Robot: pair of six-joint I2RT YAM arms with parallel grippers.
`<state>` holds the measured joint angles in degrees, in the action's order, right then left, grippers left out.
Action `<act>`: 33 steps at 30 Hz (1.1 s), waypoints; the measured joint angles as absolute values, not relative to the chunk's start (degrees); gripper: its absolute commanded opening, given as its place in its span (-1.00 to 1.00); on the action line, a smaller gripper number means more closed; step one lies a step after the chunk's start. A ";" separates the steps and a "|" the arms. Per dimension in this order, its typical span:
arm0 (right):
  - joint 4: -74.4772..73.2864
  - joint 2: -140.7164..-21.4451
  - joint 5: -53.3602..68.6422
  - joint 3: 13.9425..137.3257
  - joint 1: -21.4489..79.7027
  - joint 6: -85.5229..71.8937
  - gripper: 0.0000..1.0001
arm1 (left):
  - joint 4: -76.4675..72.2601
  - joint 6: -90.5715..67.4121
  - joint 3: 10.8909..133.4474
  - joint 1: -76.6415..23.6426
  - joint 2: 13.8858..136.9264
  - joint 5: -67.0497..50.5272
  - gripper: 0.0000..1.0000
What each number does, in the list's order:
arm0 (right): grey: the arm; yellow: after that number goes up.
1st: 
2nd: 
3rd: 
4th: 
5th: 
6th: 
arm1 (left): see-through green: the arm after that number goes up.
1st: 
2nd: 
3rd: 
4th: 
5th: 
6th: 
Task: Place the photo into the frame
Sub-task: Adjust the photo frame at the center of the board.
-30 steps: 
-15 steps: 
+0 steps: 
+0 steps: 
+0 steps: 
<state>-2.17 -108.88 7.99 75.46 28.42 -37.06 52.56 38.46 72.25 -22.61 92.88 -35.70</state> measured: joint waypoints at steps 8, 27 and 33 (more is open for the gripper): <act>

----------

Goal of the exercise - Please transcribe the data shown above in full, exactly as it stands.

Task result -
Robot: pair of six-joint I2RT YAM arms with parallel grippers.
`<state>` holds the measured joint angles in degrees, in the action's order, right then left, grippers left out.
Action `<act>`: 33 steps at 30 Hz (1.1 s), waypoints; the measured joint angles as absolute values, not relative to the chunk's start (degrees); gripper: its absolute commanded opening, given as its place in its span (-1.00 to 1.00); on the action line, a smaller gripper number means more closed; step one lies a step after the chunk's start. A ";" separates the steps and a "|" the arms. Per dimension in this order, its typical span:
arm0 (right):
  - joint 4: -74.4772..73.2864
  - joint 2: -140.7164..-21.4451
  - joint 5: -53.3602..68.6422
  - joint 3: 13.9425..137.3257
  - joint 1: -21.4489..79.7027
  - joint 6: -85.5229..71.8937
  - gripper: 0.0000..1.0001
arm1 (left):
  - joint 4: -76.4675..72.2601
  - joint 6: -90.5715..67.4121
  - joint 3: 10.8909..133.4474
  - joint 1: -76.6415..23.6426
  - joint 2: 13.8858..136.9264
  - joint 5: -67.0497..50.5272
  - gripper: 0.0000..1.0000
What each number does, in the list's order:
arm0 (right): grey: the arm; yellow: after that number goes up.
1st: 
2nd: 
3rd: 
4th: 
5th: 
6th: 
arm1 (left): see-through green: the arm after that number goes up.
1st: 
2nd: 
3rd: 
4th: 
5th: 
6th: 
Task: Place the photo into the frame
Sub-task: Adjust the photo frame at the center of the board.
-30 steps: 
-15 steps: 
+0 steps: 
+0 steps: 
+0 steps: 
<state>-2.17 -108.88 7.99 75.46 28.42 -37.06 52.56 38.46 72.25 -22.61 92.88 -35.70</state> measured: joint waypoints at steps 8, 27 and 33 (more is open for the gripper): <act>

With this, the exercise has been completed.